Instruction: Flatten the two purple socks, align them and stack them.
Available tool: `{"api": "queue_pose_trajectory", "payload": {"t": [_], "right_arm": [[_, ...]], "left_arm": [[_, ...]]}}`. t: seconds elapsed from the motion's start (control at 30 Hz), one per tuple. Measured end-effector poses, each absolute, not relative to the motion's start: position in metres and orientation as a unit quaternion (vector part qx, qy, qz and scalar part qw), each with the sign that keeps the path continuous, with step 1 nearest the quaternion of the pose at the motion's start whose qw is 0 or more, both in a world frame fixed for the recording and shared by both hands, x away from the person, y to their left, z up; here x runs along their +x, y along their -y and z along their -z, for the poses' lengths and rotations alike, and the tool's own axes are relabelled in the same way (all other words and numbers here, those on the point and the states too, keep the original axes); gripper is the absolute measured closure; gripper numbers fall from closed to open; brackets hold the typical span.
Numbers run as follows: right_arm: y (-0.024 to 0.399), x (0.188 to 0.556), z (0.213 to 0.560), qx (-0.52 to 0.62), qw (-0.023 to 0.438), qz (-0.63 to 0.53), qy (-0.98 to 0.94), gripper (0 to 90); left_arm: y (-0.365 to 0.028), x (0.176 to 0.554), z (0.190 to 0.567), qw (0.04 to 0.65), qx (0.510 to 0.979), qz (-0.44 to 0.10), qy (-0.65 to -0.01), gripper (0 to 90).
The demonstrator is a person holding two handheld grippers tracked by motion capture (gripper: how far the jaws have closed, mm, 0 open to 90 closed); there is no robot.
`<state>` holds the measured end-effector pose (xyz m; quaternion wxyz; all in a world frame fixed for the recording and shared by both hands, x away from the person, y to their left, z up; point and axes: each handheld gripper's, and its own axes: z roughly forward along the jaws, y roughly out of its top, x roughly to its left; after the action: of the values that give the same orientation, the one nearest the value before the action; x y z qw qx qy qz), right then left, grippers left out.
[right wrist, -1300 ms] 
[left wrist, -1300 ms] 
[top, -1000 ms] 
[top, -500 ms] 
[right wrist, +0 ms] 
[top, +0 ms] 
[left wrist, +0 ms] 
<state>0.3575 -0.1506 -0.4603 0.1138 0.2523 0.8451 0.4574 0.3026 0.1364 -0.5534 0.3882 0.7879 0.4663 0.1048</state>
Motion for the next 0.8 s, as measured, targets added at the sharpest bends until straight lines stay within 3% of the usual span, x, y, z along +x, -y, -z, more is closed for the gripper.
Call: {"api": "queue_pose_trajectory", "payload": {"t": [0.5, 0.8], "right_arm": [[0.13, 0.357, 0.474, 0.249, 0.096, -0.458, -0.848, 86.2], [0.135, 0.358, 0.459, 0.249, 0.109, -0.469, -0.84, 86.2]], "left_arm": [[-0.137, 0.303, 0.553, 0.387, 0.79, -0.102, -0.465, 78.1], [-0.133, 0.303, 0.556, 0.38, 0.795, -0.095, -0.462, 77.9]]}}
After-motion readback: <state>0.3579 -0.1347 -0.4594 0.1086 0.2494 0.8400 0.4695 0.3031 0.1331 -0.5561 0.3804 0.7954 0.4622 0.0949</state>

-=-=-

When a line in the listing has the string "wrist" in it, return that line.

Solved problem:
[right wrist, -1300 ms] 
[left wrist, -1300 ms] 
[right wrist, +0 ms] 
[left wrist, +0 ms] 

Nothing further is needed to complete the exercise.